Creating DynamoDB table
To create the table follow the steps below.
Using example script
- Run examples/create_on_demand_table.py script of examples directory. The table will be created
On AWS console:
- DynamoDB > Tables > Create table
- Table name: "pyspark_anonymizer" (or any other of your own)
- Partition key: "dataframe_name"
- Customize the settings if you want
- Create table
Writing Anonymizer on DynamoDB
You can run the example script, then edit your settings from there.
- Run examples/insert_anonymizer.py script.

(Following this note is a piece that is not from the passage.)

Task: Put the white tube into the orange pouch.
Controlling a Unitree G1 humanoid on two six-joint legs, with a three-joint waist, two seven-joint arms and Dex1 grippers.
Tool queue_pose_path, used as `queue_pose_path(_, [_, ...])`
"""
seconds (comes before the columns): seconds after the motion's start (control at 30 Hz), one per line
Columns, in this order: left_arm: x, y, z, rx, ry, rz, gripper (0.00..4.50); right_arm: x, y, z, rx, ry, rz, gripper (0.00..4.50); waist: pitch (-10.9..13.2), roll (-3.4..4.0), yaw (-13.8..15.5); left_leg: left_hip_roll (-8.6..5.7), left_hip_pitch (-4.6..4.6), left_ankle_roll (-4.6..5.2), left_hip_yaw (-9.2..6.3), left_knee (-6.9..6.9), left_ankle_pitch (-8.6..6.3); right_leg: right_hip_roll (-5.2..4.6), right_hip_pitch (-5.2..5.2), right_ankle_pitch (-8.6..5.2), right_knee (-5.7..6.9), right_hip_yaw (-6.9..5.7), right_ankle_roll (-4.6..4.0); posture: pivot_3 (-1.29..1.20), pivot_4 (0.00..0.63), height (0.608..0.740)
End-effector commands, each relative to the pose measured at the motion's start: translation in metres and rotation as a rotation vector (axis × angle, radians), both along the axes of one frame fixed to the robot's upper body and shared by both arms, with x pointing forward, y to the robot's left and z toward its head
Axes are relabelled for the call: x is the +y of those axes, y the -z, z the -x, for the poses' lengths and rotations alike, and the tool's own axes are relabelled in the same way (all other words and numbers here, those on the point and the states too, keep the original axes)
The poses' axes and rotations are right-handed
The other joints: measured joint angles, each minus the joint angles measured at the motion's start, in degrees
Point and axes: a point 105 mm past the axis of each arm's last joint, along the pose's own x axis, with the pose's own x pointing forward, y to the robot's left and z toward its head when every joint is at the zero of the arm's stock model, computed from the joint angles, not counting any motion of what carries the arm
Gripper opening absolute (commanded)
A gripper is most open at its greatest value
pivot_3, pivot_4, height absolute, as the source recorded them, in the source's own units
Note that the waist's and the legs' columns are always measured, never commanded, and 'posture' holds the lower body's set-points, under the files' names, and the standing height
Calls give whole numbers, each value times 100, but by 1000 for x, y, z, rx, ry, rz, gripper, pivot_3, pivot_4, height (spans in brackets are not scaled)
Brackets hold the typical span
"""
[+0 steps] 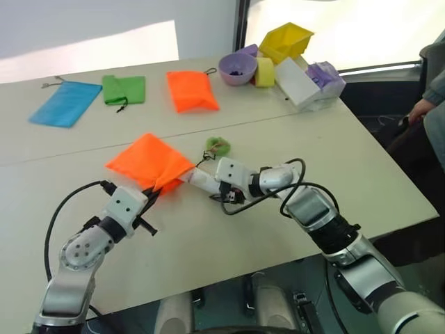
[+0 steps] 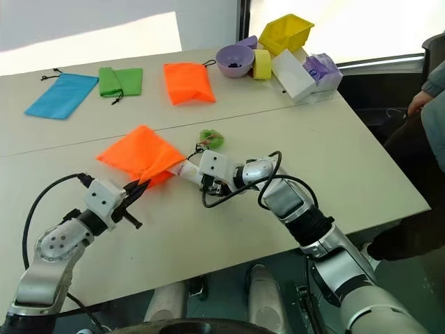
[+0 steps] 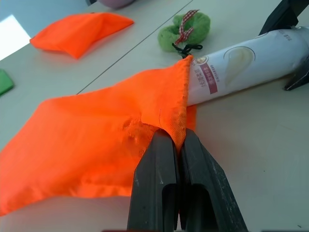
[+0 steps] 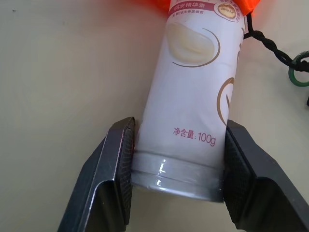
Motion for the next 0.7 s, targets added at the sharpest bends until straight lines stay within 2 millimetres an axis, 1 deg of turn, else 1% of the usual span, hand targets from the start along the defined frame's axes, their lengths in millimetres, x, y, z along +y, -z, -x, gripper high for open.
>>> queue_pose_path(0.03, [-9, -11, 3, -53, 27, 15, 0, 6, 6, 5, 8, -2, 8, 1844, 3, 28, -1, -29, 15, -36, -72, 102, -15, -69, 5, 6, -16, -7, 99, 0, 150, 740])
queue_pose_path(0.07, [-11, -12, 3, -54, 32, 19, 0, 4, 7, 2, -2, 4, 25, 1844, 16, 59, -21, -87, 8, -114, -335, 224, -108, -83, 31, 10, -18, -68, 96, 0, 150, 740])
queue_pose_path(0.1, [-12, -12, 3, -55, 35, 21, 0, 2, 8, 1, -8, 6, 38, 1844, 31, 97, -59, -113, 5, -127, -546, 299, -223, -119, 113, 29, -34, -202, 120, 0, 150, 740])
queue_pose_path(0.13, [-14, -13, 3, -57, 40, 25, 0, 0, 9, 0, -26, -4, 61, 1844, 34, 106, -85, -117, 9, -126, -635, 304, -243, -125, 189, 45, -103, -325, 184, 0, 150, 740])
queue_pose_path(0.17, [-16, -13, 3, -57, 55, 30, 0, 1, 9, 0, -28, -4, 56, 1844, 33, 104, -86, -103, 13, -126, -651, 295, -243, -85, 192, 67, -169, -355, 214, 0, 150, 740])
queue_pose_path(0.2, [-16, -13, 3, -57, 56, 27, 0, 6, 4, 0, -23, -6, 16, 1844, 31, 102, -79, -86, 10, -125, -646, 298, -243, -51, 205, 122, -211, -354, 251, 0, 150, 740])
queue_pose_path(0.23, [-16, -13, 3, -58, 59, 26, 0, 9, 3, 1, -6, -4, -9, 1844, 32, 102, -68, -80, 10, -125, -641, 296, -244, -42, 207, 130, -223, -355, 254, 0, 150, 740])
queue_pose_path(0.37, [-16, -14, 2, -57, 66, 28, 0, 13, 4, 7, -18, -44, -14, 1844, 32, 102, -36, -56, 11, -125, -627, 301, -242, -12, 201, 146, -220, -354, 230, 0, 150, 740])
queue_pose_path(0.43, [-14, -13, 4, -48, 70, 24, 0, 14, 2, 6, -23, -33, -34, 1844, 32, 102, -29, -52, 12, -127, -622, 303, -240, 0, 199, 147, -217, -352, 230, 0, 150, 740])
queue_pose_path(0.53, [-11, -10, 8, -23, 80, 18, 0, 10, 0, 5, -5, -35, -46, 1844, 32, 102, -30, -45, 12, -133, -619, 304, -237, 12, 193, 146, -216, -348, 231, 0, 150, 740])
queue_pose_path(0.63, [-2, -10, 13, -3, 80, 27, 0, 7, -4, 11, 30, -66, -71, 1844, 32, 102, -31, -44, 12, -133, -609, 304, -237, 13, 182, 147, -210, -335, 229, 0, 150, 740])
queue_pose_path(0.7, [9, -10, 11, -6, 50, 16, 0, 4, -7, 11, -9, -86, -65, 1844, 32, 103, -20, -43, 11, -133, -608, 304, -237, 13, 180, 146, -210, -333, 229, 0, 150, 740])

- A new entry on DynamoDB will be added, the example dataframe name is "table_x"
Parse from DynamoDB
from pyspark.sql import SparkSession
import pyspark.sql.functions as spark_functions
import pyspark_anonymizer
import boto3
from botocore.exceptions import ClientError as client_error
dynamo_table = "pyspark_anonymizer"
dataframe_name = "table_x"
dynamo_table = boto3.resource('dynamodb').Table(dynamo_table)
spark = SparkSession.builder.appName("your_app_name").getOrCreate()
df = spark.read.parquet("s3://amazon-reviews-pds/parquet/product_category=Electronics/")
df_parsed = pyspark_anonymizer.ParserFromDynamoDB(df, dataframe_name, dynamo_table, spark_functions, client_error).parse()
df_parsed.limit(5).toPandas()
The output will be same as the previous. The difference is that the anonymization settings will be in DynamoDB
Currently supported data masking/anonymization methods
- Methods
- drop_column - Drop a column.
- replace - Replace all column to a string.
- replace_with_regex - Replace column contents with regex.
- sha256 - Apply sha256 hashing function.
- filter_row - Apply a filter to the dataframe.